Exporting The Image As A Texture
Huzzah, we are done the editing of the image. Now we can finally make it into a texture. Simply go to 'save as' and save it as a VTF file. Now, you have to choose which format you want the texture to be, the main ones are, DXT1 (no alpha channel support), DXT3 (Basic alpha channel support) and DXT5 (full alpha channel support). Usually you will use these three, to find out more, go to VDC (http://developer.valvesoftware.com/wiki/VTF). I shall be using DXT1 as I have no need for an alpha channel and it will still look good after compression. You want to save the image in your materials folder of CS: S, you can create a subfolder just for your textures inside that one.
Creating The VMT
Now we need to create the VMT file for the texture, this is so Hammer and the game can understand what the texture is and what to do with it. The VMT contains information on other aspects of the texture other than the image itself. It can be used to define a normal map, what it's made from and how to shade it in game. Open your newly created texture in VTFEdit. Click on tools -> create VMT file, this should open up a new screen, click on the 'options' tab and select a material from the 'surface' drop down box. This is what your texture will be 'made' from in game; it controls what sound you make when you run across it and when you shoot at it. Hit create and save it in the same location as your texture.

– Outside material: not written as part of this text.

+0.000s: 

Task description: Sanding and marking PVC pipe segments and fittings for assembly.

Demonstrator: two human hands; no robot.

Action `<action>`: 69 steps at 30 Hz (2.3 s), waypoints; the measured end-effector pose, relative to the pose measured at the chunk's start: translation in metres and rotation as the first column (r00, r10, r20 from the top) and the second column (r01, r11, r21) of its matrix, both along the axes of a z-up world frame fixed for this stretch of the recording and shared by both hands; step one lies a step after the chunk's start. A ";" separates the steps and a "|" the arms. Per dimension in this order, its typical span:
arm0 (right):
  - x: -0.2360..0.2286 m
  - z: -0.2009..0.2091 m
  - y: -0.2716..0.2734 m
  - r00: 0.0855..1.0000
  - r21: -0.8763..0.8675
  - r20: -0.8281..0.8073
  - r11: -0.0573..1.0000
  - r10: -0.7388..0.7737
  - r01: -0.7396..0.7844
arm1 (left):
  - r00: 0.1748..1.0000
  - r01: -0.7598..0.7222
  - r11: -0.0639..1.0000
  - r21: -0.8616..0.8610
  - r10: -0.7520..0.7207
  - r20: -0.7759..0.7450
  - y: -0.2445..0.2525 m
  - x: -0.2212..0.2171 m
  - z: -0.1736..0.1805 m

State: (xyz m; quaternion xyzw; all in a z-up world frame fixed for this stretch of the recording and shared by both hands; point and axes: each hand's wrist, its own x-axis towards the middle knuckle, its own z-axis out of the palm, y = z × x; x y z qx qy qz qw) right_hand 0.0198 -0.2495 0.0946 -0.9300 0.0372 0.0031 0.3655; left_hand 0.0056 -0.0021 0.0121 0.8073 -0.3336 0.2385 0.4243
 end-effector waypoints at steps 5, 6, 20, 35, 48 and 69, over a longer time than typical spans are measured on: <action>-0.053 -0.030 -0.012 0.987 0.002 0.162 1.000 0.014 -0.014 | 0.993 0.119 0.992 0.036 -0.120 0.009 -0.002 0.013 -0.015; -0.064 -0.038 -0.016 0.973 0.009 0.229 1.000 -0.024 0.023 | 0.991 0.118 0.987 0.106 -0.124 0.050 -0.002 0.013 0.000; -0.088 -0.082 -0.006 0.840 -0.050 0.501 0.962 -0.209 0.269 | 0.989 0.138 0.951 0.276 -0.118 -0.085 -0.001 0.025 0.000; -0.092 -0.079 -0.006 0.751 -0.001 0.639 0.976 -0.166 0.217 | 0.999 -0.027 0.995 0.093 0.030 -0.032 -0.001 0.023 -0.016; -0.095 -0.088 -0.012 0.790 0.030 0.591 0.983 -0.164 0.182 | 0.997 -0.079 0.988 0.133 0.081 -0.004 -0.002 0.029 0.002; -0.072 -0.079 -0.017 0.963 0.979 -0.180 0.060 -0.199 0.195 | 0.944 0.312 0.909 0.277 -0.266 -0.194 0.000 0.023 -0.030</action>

I hope this has been an informative tutorial, it took me around half an hour to make the texture from start to finish, but writing this tutorial took considerably longer. I hope you like your texture and you can now see it in Hammer, ready to be applied to your maps. Just make sure you see my BSPZip tutorial to learn how to ship your textures with your map when you put it up for download.
As you can see from my result below, even just a single custom texture in the right place can make a map look good.
This tutorial continues in:
Texture Creation 102 - Normal and Specular Maps
Dont have any problem with textures personally but i wasnt aware of that site, so i learned something today! :)
One thing i think you could have touched on in addition to what you have here is desaturating the texture youre making once you have a seamless base that you like, then using the Match Color function in photoshop to pull the tones from the original image and apply them evenly to the texture youre making, eliminating any fade or unmatched tones on opposite sides of the texture, keep the color more consistent. (i know you didnt really need to do that with the images you were working with in this tutorial, but, a useful thing to practice if you do have base textures that arent a steady single tone.)
Very nice tutorial tho sir. And that texture site is indeed pretty sexy. hehe. good posting.